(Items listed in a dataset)
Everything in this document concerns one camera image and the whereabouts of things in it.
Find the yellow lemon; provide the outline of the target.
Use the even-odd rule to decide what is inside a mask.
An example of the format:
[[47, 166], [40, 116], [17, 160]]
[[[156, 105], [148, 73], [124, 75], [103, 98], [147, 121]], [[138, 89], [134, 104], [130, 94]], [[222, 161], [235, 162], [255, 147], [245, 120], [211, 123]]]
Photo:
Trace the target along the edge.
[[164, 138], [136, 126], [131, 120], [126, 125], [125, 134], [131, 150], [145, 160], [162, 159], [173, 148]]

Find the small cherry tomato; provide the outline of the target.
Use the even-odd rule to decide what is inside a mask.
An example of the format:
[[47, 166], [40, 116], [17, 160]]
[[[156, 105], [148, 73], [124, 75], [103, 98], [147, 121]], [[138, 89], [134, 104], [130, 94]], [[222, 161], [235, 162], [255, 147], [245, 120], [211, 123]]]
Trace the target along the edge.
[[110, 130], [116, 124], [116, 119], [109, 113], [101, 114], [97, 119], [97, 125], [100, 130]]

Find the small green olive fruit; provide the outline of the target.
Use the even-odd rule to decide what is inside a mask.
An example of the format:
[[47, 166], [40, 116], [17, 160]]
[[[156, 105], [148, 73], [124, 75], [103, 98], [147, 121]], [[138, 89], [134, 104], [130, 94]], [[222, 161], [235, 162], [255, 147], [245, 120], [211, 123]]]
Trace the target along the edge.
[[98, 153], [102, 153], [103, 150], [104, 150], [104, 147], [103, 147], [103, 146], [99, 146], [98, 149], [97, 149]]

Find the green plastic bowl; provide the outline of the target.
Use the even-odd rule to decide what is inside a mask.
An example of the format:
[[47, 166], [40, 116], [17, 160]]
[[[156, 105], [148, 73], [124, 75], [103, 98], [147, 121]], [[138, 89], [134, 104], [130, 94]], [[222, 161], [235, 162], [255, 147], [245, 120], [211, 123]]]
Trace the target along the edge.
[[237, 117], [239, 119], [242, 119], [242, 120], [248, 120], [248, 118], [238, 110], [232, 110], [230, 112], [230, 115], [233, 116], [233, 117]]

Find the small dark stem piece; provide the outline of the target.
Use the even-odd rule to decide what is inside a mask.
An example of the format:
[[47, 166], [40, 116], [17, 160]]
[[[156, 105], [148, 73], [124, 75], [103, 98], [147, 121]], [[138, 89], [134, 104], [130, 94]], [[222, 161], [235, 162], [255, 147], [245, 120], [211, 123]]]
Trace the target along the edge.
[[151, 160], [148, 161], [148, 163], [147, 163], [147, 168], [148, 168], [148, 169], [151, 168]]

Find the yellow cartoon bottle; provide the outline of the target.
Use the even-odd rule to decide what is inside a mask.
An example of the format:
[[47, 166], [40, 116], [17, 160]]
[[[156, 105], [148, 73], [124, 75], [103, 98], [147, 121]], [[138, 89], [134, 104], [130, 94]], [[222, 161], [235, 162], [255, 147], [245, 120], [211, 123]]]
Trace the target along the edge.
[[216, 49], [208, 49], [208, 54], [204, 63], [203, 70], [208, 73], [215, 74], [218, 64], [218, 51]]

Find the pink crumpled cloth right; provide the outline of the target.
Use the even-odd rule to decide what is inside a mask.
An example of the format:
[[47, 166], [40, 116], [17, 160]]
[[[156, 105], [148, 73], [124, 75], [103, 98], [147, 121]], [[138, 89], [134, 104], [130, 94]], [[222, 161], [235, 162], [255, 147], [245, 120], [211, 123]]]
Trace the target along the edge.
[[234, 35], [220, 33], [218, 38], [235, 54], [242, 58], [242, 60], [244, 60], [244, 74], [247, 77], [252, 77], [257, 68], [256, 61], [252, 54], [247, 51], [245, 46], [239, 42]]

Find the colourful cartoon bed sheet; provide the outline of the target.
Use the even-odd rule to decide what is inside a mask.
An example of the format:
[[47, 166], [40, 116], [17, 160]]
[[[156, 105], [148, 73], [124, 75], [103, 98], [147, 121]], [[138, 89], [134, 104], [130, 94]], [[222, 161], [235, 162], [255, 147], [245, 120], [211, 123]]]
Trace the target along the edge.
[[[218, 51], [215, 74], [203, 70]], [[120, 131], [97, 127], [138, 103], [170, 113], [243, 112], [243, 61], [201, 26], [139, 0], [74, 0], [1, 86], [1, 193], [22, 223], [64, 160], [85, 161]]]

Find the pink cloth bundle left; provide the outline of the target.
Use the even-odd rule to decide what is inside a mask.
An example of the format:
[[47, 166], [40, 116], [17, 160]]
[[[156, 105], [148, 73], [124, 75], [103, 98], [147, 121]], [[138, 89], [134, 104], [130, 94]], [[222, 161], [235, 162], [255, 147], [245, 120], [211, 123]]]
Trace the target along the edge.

__Your assignment__.
Restate every line of the data above exactly as it was written.

__Exercise output__.
Everything in this document concerns one camera image and the whereabouts of things in it.
Find the yellow lemon; provide the outline of the target.
Use the even-odd rule to decide what is inside a mask.
An example of the format:
[[47, 166], [40, 116], [17, 160]]
[[[156, 105], [148, 73], [124, 75], [103, 98], [147, 121]], [[138, 89], [134, 104], [130, 94]], [[222, 161], [235, 162], [255, 147], [245, 120], [211, 123]]]
Photo:
Trace the target along the edge.
[[164, 138], [136, 126], [131, 120], [126, 125], [125, 134], [131, 150], [145, 160], [162, 159], [173, 148]]

Find the small cherry tomato; provide the outline of the target.
Use the even-odd rule to decide what is inside a mask.
An example of the format:
[[47, 166], [40, 116], [17, 160]]
[[[156, 105], [148, 73], [124, 75], [103, 98], [147, 121]], [[138, 89], [134, 104], [130, 94]], [[222, 161], [235, 162], [255, 147], [245, 120], [211, 123]]]
Trace the target along the edge.
[[110, 130], [116, 124], [116, 119], [109, 113], [101, 114], [97, 119], [97, 125], [100, 130]]

Find the small green olive fruit; provide the outline of the target.
Use the even-odd rule to decide what is inside a mask.
An example of the format:
[[47, 166], [40, 116], [17, 160]]
[[[156, 105], [148, 73], [124, 75], [103, 98], [147, 121]], [[138, 89], [134, 104], [130, 94]], [[222, 161], [235, 162], [255, 147], [245, 120], [211, 123]]]
Trace the target along the edge.
[[98, 153], [102, 153], [103, 150], [104, 150], [104, 147], [103, 147], [103, 146], [99, 146], [98, 149], [97, 149]]

Find the green plastic bowl; provide the outline of the target.
Use the even-odd rule to decide what is inside a mask.
An example of the format:
[[47, 166], [40, 116], [17, 160]]
[[[156, 105], [148, 73], [124, 75], [103, 98], [147, 121]], [[138, 89], [134, 104], [130, 94]], [[222, 161], [235, 162], [255, 147], [245, 120], [211, 123]]]
Trace the target along the edge.
[[237, 117], [239, 119], [242, 119], [242, 120], [248, 120], [248, 118], [238, 110], [232, 110], [230, 112], [230, 115], [233, 116], [233, 117]]

Find the small dark stem piece; provide the outline of the target.
Use the even-odd rule to decide what is inside a mask.
An example of the format:
[[47, 166], [40, 116], [17, 160]]
[[[156, 105], [148, 73], [124, 75], [103, 98], [147, 121]], [[138, 89], [134, 104], [130, 94]], [[222, 161], [235, 162], [255, 147], [245, 120], [211, 123]]]
Trace the target along the edge.
[[151, 160], [148, 161], [148, 163], [147, 163], [147, 168], [148, 168], [148, 169], [151, 168]]

Find the yellow cartoon bottle; provide the outline of the target.
Use the even-odd rule to decide what is inside a mask.
An example of the format:
[[47, 166], [40, 116], [17, 160]]
[[[156, 105], [148, 73], [124, 75], [103, 98], [147, 121]], [[138, 89], [134, 104], [130, 94]], [[222, 161], [235, 162], [255, 147], [245, 120], [211, 123]]]
Trace the target along the edge.
[[216, 49], [208, 49], [208, 54], [204, 63], [203, 70], [208, 73], [215, 74], [218, 64], [218, 51]]

Find the pink crumpled cloth right; provide the outline of the target.
Use the even-odd rule to decide what is inside a mask.
An example of the format:
[[47, 166], [40, 116], [17, 160]]
[[[156, 105], [148, 73], [124, 75], [103, 98], [147, 121]], [[138, 89], [134, 104], [130, 94]], [[222, 161], [235, 162], [255, 147], [245, 120], [211, 123]]]
Trace the target along the edge.
[[234, 35], [220, 33], [218, 38], [235, 54], [242, 58], [242, 60], [244, 60], [244, 74], [247, 77], [252, 77], [257, 68], [256, 61], [252, 54], [247, 51], [245, 46], [239, 42]]

Find the colourful cartoon bed sheet; provide the outline of the target.
Use the even-odd rule to decide what is inside a mask.
An example of the format:
[[47, 166], [40, 116], [17, 160]]
[[[156, 105], [148, 73], [124, 75], [103, 98], [147, 121]], [[138, 89], [134, 104], [130, 94]], [[222, 161], [235, 162], [255, 147], [245, 120], [211, 123]]]
Trace the target along the edge.
[[[218, 51], [215, 74], [203, 70]], [[120, 131], [97, 127], [138, 103], [170, 113], [243, 112], [243, 61], [201, 26], [139, 0], [74, 0], [1, 86], [1, 193], [22, 223], [64, 160], [85, 161]]]

Find the pink cloth bundle left; provide the outline of the target.
Use the even-odd rule to decide what is inside a mask.
An example of the format:
[[47, 166], [40, 116], [17, 160]]
[[[156, 105], [148, 73], [124, 75], [103, 98], [147, 121]], [[138, 89], [134, 104], [130, 94]], [[222, 161], [235, 162], [255, 147], [245, 120], [211, 123]]]
Trace the target along the edge.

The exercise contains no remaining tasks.